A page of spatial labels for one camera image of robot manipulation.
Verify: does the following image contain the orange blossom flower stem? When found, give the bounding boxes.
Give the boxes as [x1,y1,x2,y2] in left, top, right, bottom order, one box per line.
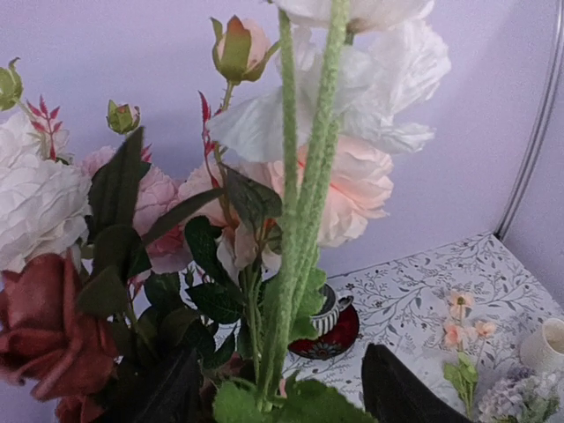
[442,291,497,420]

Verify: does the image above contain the rust red rose stem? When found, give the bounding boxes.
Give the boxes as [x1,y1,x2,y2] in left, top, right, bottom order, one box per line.
[1,254,118,422]

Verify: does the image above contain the floral patterned table mat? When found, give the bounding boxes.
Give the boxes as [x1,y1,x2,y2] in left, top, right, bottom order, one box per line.
[285,235,563,422]

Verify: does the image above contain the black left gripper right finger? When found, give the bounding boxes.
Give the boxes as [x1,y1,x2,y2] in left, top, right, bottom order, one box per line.
[361,344,469,423]

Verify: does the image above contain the right aluminium frame post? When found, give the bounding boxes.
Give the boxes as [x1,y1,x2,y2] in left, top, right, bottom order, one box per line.
[493,0,563,242]

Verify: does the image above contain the white peony flower stem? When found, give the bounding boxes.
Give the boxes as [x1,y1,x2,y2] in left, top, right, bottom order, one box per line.
[1,60,91,272]

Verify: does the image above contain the striped grey ceramic cup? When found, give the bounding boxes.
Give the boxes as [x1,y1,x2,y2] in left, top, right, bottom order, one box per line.
[311,284,353,337]

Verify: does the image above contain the white rose flower stem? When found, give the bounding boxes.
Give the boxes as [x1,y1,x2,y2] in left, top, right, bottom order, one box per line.
[209,1,450,422]

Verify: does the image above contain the dark red saucer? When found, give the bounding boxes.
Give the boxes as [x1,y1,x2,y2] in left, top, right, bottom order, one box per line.
[288,305,360,360]

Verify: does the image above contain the pink peony flower stem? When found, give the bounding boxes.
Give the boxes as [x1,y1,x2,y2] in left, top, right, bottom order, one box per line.
[78,99,248,367]

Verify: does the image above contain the cream white mug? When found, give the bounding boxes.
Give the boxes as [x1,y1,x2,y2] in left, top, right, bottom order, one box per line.
[519,318,563,373]

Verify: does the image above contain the peach rose flower stem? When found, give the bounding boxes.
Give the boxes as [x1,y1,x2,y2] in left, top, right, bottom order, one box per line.
[189,11,373,388]

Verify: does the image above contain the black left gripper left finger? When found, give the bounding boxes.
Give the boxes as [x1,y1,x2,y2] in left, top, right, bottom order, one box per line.
[105,346,201,422]

########################################

About this task -> Write out exactly those lines of the records above that lie from the one with "Verify: does the image above contain the cream" through the last line, including both.

Response for this exercise ->
Verify: does the image above contain the cream white mug? When found, give the bounding boxes.
Give the boxes as [x1,y1,x2,y2] in left, top, right, bottom order, one box per line.
[519,318,563,373]

Verify: does the image above contain the peach rose flower stem? When found, give the bounding boxes.
Give the boxes as [x1,y1,x2,y2] in left, top, right, bottom order, one box per line.
[189,11,373,388]

Verify: does the image above contain the black left gripper left finger? When found, give the bounding boxes.
Give the boxes as [x1,y1,x2,y2] in left, top, right, bottom order, one box per line.
[105,346,201,422]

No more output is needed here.